The problem:
Each line of the material should be set down exactly. Pictures are not part of the copy.

Dataset excerpt:
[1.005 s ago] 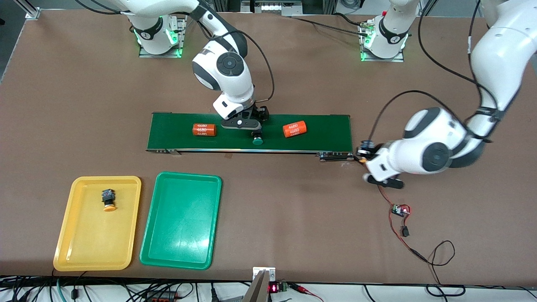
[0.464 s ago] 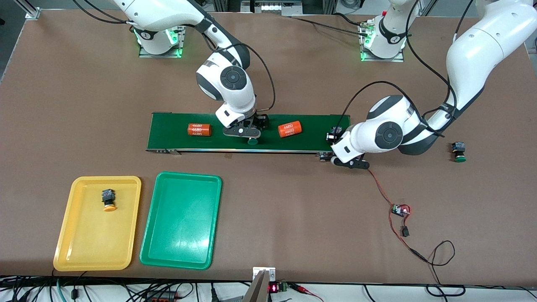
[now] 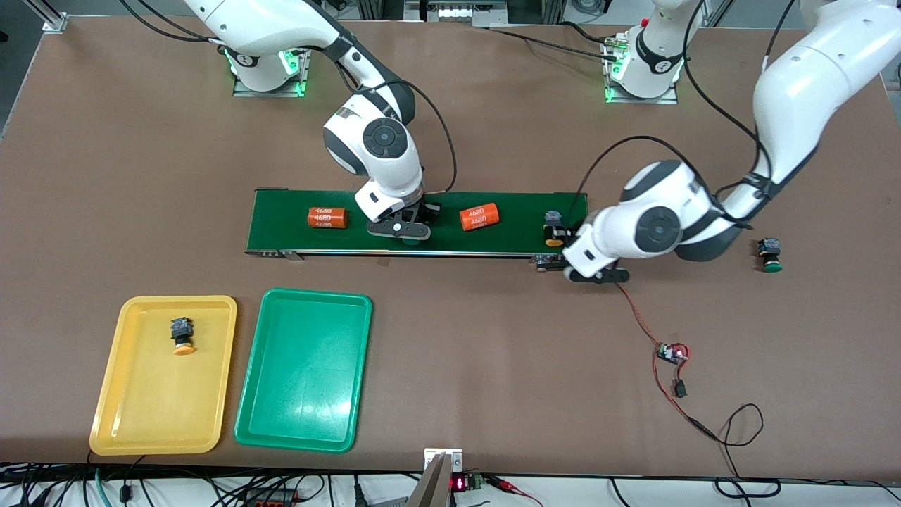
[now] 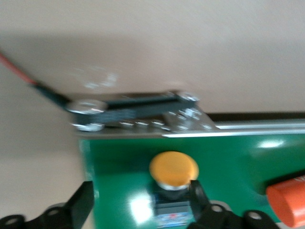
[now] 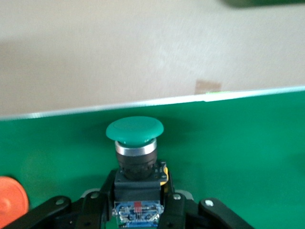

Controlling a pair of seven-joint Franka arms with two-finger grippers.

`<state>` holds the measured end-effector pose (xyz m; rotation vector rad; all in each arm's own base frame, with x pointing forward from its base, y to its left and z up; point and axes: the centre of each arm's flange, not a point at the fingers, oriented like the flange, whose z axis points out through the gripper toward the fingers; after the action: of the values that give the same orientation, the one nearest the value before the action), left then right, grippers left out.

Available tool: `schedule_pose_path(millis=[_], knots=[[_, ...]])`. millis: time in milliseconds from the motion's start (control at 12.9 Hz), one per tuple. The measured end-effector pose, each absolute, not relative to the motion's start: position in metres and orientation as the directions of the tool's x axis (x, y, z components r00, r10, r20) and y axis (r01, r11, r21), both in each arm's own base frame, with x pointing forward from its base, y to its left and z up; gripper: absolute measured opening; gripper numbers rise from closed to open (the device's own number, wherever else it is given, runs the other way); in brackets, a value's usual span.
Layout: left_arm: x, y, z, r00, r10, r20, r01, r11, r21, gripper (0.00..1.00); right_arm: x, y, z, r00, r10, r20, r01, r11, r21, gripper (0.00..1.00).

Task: Sort buttons by color to trays
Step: 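Place the yellow button on the belt while the right gripper lifts the green button, then drop the green button in the green tray while the left gripper grasps a green button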

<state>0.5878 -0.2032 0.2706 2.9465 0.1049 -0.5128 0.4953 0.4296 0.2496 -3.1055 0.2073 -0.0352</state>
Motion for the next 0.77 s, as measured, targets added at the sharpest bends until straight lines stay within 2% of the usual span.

Result below:
[1.005 s ago] 
[0.464 s ago] 
[now] 
[now] 
[now] 

Controlling a pair of seven-joint Franka arms with two-finger grippers.

`<state>` holds the measured end-effector pose (xyz m; rotation vector rad; all in each arm's own base frame, with x pointing forward from its base, y to its left and z up; point and axes: the centre of each arm's flange, not a point at the fingers, oriented like the flange, whose z axis points out through the gripper toward the fingers; after the action: of the values that give the same orientation, the one nearest the value before the action), left then right, grippers left out.

Available tool: `schedule_pose_path(millis=[_], knots=[[_, ...]])`. millis: time in milliseconds from the motion's start (control at 12.9 Hz), one per tuple. The measured end-effector pose, each absolute, not relative to the motion's start: position in metres and orientation as the directions of the tool's x axis (x, y, z components r00, r10, r20) and y axis (r01, r11, r21), both in each arm's own base frame, with x pointing forward from its base, y to its left and z up; gripper: absolute measured opening; gripper numbers rise from closed to open (the device's own number, wherever else it is given, runs the other way); in brackets, a value's usual span.
Layout: left_arm: x, y, z, r00, r10, r20, r01, r11, r21, gripper (0.00..1.00); right_arm: x, y, z, r00, r10, r20, r01, r11, r21, gripper (0.00..1.00).

Task: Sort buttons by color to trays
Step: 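Place the yellow button on the belt while the right gripper lifts the green button, then drop the green button in the green tray while the left gripper grasps a green button
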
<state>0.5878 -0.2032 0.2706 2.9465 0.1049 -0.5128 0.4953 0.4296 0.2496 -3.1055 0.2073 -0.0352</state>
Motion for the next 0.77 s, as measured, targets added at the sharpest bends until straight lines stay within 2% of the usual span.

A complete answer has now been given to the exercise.